Below are the data; count the lines with the string "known" in them and give that number only.

- **Data to use**:
BEGIN

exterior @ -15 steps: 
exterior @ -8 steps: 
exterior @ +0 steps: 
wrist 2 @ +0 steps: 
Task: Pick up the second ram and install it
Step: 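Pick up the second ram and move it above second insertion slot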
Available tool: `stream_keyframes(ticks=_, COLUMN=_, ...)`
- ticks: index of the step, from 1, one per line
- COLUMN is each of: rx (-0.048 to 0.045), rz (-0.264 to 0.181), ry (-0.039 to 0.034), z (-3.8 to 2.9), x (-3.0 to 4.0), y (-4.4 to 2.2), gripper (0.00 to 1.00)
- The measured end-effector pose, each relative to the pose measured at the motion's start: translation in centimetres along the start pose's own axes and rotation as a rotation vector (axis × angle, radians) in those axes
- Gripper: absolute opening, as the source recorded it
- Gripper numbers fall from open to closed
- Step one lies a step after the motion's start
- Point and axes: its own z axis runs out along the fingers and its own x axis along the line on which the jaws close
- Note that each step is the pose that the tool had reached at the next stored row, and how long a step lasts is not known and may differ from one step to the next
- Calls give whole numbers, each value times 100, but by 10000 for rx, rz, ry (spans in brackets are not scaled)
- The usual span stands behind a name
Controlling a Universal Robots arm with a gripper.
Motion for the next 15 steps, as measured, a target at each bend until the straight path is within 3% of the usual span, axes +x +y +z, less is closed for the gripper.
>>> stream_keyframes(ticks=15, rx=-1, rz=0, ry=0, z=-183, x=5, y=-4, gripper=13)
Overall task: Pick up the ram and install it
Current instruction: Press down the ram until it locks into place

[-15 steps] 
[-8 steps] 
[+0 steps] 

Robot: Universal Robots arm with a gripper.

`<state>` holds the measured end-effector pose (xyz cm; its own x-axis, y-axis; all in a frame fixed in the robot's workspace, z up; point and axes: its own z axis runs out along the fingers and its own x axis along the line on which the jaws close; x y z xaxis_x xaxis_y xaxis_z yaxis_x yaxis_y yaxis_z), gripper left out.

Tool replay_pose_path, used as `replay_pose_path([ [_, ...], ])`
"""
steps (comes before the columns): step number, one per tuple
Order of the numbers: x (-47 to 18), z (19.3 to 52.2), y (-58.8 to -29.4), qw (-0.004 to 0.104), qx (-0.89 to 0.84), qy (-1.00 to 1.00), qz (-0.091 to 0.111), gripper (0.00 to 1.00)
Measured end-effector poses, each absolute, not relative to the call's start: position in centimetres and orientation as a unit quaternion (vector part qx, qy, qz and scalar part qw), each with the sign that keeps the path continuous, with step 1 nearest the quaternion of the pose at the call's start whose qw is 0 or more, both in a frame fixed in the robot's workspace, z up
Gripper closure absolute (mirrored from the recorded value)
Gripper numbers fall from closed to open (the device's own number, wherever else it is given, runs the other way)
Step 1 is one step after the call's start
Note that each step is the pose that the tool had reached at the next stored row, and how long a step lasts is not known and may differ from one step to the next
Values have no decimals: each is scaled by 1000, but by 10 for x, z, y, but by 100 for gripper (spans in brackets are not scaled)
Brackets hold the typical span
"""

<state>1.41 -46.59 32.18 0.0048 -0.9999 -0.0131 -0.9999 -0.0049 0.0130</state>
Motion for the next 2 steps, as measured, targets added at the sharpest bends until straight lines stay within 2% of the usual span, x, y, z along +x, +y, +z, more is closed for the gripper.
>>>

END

- **Solution for this task**:
2